ASIC has called on superannuation trustees to provide helpful and balanced communications to their members regarding the Protecting Your Super package (PYSP) of reforms, which are due to take effect on 1 July 2019.
The PYSP reforms are designed to protect the superannuation savings of Australians from erosion due to inappropriate fees and insurance premiums as well as reduce unintended multiple low balance accounts. The reforms involve the following changes:
- Insurance will be opt-in for members whose accounts have been inactive for 16 months.
- Fund members with balances under $6,000 whose accounts have been inactive for 16 months will have their accounts paid to the Australian Tax Office (ATO). The ATO will take proactive steps to consolidate this with the members’ active super fund.
- Fee caps will be imposed on certain fees for account balances under $6,000.
- Exit fees will not be charged for moving money from a superannuation account.
ASIC Commissioner Danielle Press said, ‘Erosion of superannuation through unnecessary fees and premiums for potentially unsuitable insurance is a significant issue for many Australians.
‘Most consumers are not aware of the fees and insurance premiums charged to their superannuation accounts or the steps they can take to avoid unnecessary reduction in their super balance.
‘The PYSP changes will encourage the consolidation of multiple low-balance superannuation accounts and help ensure members have insurance arrangements that are suitable for them without unnecessarily eroding their super balance,’ Ms Press said.
In its recent communication to superannuation industry associations, ASIC reinforced that any information provided to members in implementing the changes is balanced and factual, not misleading.
Ms Press said, ‘ASIC expects superannuation trustees to implement the changes in a timely manner and communicate responsibly – their communications need to help their members.
‘It is not appropriate for trustees to encourage all members to maintain insurance – many members with inactive accounts will be better off allowing the insurance to lapse. Similarly, trustees should not be urging all members with low-balance accounts to keep their account within the fund as this may not be in the best interests of members,’ Ms Press said.
ASIC may take action in relation to trustees’ communications regarding the PYSP where trustees break the law through misleading communications.

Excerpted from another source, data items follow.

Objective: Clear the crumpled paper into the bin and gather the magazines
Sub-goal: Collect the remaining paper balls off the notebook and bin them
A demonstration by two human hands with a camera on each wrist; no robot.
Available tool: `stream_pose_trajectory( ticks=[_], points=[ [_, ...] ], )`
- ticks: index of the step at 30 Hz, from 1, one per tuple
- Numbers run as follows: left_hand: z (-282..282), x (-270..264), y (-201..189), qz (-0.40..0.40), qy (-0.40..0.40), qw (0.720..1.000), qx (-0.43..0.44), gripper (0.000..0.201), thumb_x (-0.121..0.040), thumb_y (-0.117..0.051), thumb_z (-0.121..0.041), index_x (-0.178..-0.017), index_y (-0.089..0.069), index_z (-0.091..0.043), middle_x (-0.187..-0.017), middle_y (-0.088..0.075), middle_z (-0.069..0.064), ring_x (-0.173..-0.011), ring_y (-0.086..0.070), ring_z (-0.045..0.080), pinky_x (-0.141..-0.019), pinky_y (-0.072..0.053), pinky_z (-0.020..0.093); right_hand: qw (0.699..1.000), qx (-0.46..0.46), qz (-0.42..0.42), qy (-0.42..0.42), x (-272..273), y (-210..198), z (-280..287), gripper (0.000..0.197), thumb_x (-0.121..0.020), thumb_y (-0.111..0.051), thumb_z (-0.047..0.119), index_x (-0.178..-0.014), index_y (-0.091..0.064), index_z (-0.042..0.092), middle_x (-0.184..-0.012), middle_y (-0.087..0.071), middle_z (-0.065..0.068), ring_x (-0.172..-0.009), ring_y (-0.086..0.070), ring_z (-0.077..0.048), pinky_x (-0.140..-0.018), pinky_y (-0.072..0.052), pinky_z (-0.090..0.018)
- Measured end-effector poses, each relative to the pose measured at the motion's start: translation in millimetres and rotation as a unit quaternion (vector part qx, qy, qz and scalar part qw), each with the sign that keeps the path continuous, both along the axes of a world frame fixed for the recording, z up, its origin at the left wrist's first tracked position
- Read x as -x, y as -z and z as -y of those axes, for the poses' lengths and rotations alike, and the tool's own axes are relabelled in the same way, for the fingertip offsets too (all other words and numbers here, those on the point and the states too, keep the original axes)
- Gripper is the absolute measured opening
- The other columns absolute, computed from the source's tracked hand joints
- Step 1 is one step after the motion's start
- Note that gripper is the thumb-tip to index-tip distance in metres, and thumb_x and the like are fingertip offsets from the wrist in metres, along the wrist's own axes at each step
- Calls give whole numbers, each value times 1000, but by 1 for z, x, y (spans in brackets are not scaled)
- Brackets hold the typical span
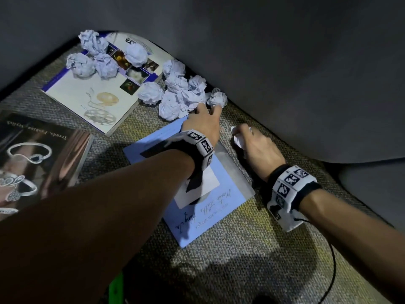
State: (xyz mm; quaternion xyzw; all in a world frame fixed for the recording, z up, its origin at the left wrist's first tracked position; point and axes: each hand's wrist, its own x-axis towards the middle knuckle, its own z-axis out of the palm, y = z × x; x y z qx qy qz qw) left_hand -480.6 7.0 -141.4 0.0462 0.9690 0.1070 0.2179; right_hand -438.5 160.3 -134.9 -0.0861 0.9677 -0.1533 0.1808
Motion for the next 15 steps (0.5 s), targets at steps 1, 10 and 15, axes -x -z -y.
stream_pose_trajectory(
  ticks=[1,10,15],
  points=[
    [1,2,-1,1,7,1000,3,47,-92,-47,-9,-133,-26,-15,-126,-34,23,-91,-55,42,-65,-43,44,1000,0,4,5,4,0,-2,20,-96,-44,26,-116,-41,23,-107,-58,-14,-88,-60,-37,-77,-49,-44],
    [27,-7,-21,-49,-38,989,-136,27,-89,-33,5,-114,-38,-4,-114,-51,23,-102,-59,38,-79,-48,49,991,68,-98,57,21,-28,-8,47,-97,-47,44,-64,-53,11,-45,-42,4,-42,-41,-11,-51,-21,-24],
    [70,2,-34,-131,-187,968,-101,34,-88,-42,2,-121,-36,-9,-98,-57,18,-80,-53,31,-68,-38,38,991,75,-105,-34,32,-25,18,6,-91,-47,12,-95,-50,8,-72,-58,-12,-71,-57,-38,-62,-41,-35]
  ],
)
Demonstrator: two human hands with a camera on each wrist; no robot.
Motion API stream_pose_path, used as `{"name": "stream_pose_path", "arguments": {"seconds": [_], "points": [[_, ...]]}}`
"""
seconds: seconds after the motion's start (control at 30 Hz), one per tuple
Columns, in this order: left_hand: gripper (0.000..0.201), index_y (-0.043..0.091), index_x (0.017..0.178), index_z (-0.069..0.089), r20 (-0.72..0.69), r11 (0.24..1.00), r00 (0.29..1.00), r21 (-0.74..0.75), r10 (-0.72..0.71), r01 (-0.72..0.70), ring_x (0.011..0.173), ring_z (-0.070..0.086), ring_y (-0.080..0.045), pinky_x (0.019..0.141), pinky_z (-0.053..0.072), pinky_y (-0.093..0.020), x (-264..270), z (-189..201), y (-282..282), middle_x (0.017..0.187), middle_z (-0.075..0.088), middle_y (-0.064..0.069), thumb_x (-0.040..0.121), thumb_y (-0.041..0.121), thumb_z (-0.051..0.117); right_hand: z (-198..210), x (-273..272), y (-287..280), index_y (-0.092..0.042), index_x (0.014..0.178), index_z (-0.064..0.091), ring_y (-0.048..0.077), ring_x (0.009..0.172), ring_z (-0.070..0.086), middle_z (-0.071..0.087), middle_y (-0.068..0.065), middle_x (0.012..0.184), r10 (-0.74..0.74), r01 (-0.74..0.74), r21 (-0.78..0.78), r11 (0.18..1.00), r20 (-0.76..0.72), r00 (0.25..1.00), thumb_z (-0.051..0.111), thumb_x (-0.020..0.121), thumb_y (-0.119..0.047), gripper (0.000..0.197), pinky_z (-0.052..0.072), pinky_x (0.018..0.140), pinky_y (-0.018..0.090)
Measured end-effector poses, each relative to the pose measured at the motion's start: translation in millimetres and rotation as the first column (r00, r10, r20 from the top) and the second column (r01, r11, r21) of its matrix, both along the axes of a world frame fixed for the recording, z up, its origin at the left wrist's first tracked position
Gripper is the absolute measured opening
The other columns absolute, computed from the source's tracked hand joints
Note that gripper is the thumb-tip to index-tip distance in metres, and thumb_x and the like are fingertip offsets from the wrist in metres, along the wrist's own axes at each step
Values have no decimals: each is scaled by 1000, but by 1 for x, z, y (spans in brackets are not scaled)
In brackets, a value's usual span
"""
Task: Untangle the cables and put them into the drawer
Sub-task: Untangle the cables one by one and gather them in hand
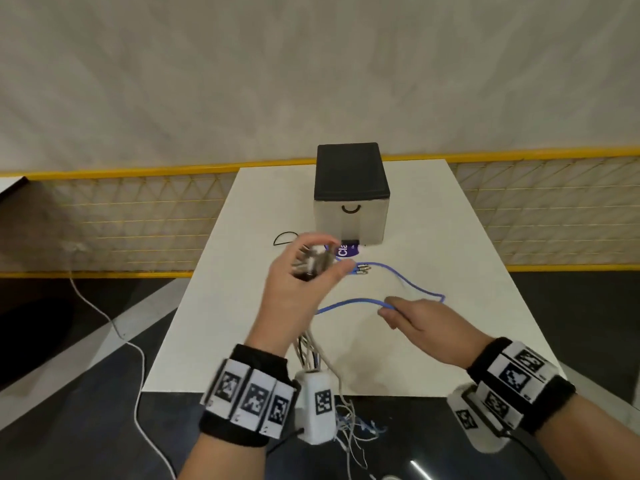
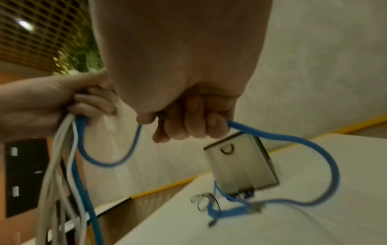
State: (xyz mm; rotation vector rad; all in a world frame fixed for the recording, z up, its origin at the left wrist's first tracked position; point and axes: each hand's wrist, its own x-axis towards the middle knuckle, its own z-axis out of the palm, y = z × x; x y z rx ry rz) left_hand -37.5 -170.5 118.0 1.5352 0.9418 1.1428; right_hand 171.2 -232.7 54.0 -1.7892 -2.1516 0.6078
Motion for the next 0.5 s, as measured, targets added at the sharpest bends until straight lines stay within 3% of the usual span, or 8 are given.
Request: {"name": "stream_pose_path", "arguments": {"seconds": [0.07,0.13,0.2,0.23,0.3,0.37,0.43,0.5], "points": [[18,27,96,67,-92,996,993,-41,-78,74,54,51,1,53,40,-15,14,-10,-9,72,64,15,83,22,78,18,-8,6,-20,91,48,16,61,49,57,-1,69,0,-7,117,993,59,998,29,98,-46,33,39,62,36],[17,33,96,65,-152,987,977,-84,-150,138,55,52,-6,56,43,-23,19,-19,-13,76,65,12,85,26,76,35,-12,9,-18,100,51,11,61,45,55,-7,71,30,-33,192,981,16,999,36,99,-39,26,39,60,35],[16,36,96,64,-187,979,964,-101,-192,175,58,53,-16,60,46,-33,18,-23,-14,71,63,7,87,28,75,47,-9,11,-19,99,52,10,62,45,55,-8,73,67,-54,183,982,-68,995,42,99,-33,17,40,61,31],[15,35,95,65,-181,982,966,-84,-184,171,58,51,-16,60,44,-33,16,-23,-15,69,61,7,87,27,75,49,-6,12,-20,95,50,12,62,45,54,-7,70,75,-58,157,986,-108,991,43,99,-32,15,38,60,27],[15,29,93,66,-96,997,993,6,-70,71,55,44,-10,57,40,-25,12,-17,-16,65,57,10,87,18,74,47,5,15,-23,89,46,14,62,45,49,-6,67,66,-51,105,993,-145,987,41,100,-32,15,35,59,23],[13,17,94,65,61,990,989,48,131,-134,51,41,-4,53,37,-16,1,-10,-11,61,54,12,89,7,70,30,22,18,-22,86,46,13,62,44,49,-6,68,15,-7,66,998,-117,993,37,101,-33,20,35,61,23],[11,17,96,65,160,955,943,7,291,-296,54,46,-4,55,41,-20,-17,-6,1,69,59,9,91,8,68,7,45,19,-20,83,46,14,64,46,49,-6,68,-80,82,31,996,-70,994,34,101,-35,26,38,63,28],[10,22,97,66,86,937,934,16,347,-350,61,51,-9,62,45,-29,-31,-9,10,79,64,3,92,13,67,-9,60,21,-21,79,45,18,67,46,47,-7,69,-151,151,0,989,-49,987,32,100,-36,29,39,66,33]]}}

‘How a trustee communicates with their members about the PYSP changes will give us an indication of the trustee’s commitment to members’ best interests,’ Ms Press said.
ASIC is working closely with the Australian Prudential Regulation Authority and the ATO to ensure the PYSP legislative changes are implemented appropriately.
The changes mean that the ATO has the power to reunite members with any lost super that the ATO holds. The ATO estimates that approximately three million accounts worth approximately $6 billion will be proactively consolidated as a result of these reforms.
ASIC has also provided consumer information on the PYSP changes on its MoneySmart website at the following links:
Treasury Laws Amendment (Protecting Your Superannuation Package) Act 2019 received royal assent on 12 March and associated regulations commenced on 6 April 2019.
The relevant Explanatory Memorandum identifies a number of reasons for the legislative changes, including that consumers have typically shown high levels of disengagement towards superannuation and often have multiple superannuation accounts, which means multiple sets of fees and insurance premiums.
The recent Productivity Commission’s Superannuation: Assessing Efficiency and Competitiveness report found that one third of all accounts (approximately 10 million) are unintended duplicate accounts, eroding member benefits by up to $2.6 billion each year in unnecessary fees and insurance.
The Commission also noted that balance erosion as a result of insurance premiums and multiple accounts may have a significant effect on the retirement outcomes of consumers. For instance, the report indicated that for many low-income members, their super balance at retirement could be eroded by 14 per cent because of inappropriate insurance premiums.